Multi‑Stimuli‑Responsive Poly(N‑vinylamide) Copolymers: Controlled Aggregation in Aqueous Media via Thermal and Photonic Triggers

Background

In polymer science, integrating multi‑stimuli responsiveness—such as thermo‑redox, thermo‑salt, or thermo‑pH—is essential for advanced applications [1–3]. Lower critical solution temperature (LCST) behaviour has been extensively studied, and combining it with photo‑responsive moieties, notably azobenzene derivatives, yields polymers capable of precise environmental control [17–22]. Controlled aggregation of such polymers in aqueous solutions is a prerequisite for applications ranging from targeted drug release to supramolecular recognition [23–29].

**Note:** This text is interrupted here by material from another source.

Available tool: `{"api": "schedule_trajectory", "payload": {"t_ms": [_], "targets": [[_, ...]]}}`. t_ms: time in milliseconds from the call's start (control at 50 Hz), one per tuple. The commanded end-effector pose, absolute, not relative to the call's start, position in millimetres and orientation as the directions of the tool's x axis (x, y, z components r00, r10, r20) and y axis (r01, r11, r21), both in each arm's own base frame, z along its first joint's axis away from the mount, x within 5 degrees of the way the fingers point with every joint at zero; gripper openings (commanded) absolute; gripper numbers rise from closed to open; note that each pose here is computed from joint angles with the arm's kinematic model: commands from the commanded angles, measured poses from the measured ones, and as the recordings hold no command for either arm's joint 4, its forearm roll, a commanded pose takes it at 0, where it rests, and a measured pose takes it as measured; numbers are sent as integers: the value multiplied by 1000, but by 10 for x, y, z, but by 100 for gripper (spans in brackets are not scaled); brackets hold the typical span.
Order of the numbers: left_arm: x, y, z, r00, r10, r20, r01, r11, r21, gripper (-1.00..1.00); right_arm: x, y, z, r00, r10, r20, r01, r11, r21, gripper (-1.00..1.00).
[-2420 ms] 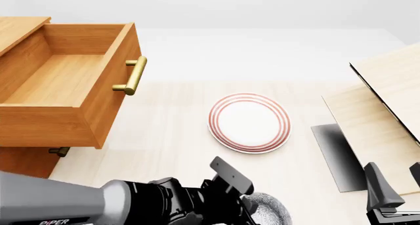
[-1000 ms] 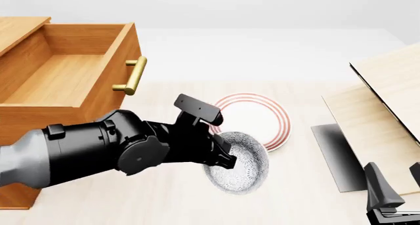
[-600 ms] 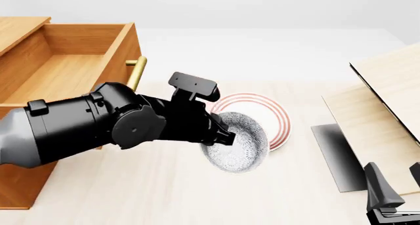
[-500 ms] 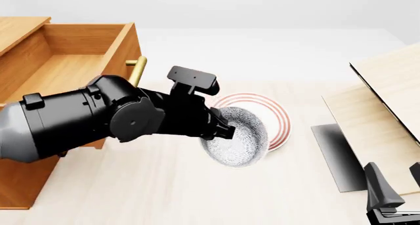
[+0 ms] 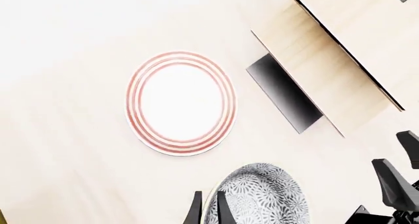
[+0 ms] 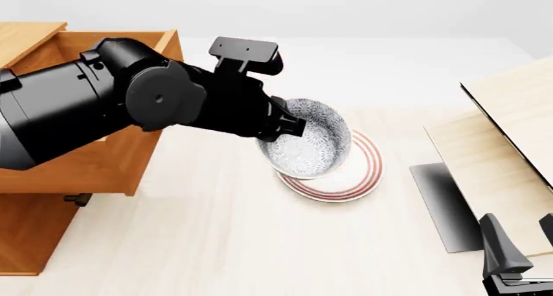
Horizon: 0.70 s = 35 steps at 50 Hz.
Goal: Open the top drawer of the cabinet and put the bowl in it.
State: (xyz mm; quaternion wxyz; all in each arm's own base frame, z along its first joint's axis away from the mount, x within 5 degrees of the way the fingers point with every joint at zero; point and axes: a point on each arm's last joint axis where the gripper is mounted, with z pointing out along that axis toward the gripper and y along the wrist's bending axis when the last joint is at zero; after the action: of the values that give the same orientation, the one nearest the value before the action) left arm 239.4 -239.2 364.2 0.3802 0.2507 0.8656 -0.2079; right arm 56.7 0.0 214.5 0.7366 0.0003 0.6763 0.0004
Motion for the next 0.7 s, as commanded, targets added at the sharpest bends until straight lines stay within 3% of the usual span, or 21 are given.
{"api": "schedule_trajectory", "payload": {"t_ms": [20, 700], "targets": [[2424, -2304, 3923, -565, 258, -784, 587, 794, -162, -100, 567, 0, 2144, 86, 0, -996, 0, 1000, 0, 100], [2569, -2062, 4623, -521, 237, -820, 558, 822, -117, -100, 566, 0, 2144, 86, 0, -996, 0, 1000, 0, 100]]}}
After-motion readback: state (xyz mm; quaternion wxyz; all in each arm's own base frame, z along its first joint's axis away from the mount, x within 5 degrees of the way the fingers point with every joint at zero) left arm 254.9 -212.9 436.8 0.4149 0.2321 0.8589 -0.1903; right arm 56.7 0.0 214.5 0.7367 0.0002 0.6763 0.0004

Poly(N-vinylamide) derivatives, first synthesized via a novel route for poly(N-vinylacetamide) (PNVA) [30], have proven versatile: PNVA is amphiphilic [32], PNVIBA is thermosensitive [33], and PNVF serves as a polycation precursor [34]. Importantly, PNVF can be hydrolysed under alkaline conditions to generate cationic poly(N-vinylamine) without releasing toxic amines [34], and it remains stable under UV irradiation [35]. Despite these advantages, research on poly(N-vinylamide) derivatives lags behind that on poly(acrylamide) analogues [36–38] due to the low reactivity of unconjugated vinyl monomers. This study addresses this gap by synthesizing a methoxyethyl‑substituted monomer to improve hydrophilicity and then incorporating photo‑responsive azobenzene units to achieve dual responsiveness.

Methods

Materials

N-vinylformamide (NVF) was obtained from Tokyo Chemical Industry Co., Ltd. (Japan) and distilled prior to use. Sodium hydride (NaH) 60% in oil, 1,2‑dibromoethane, 4-(phenylazo)phenol, and anhydrous tetrahydrofuran (THF) were sourced from Tokyo Chemical Industry Co., Ltd. (Japan). Anhydrous N,N‑dimethylformamide (DMF), acetone, toluene, ethyl acetate, magnesium sulfate, azobisisobutyronitrile (AIBN), and hexane were purchased from NACALAI TESQUE, INC. (Japan) and Wako Pure Chemical Industries Ltd. (Japan). Diethyl ether was obtained from AZBIO CORP. (Japan).

Polymerization

The copolymer poly(N-vinylformamide-co-NOENVF) (1) was prepared by free‑radical copolymerization: MOENVF (1.03 g, 8 mmol), NVF (0.14 g, 2 mmol), toluene (5 mL), and AIBN (0.044 g, 0.25 mmol) were mixed in a 50 mL glass flask, purged with nitrogen for 2 min, then heated to 60 °C for 24 h. The mixture was cooled, precipitated in 500 mL diethyl ether, washed twice, and vacuum‑dried at 30 °C for 12 h, yielding 0.69 g (59 % yield).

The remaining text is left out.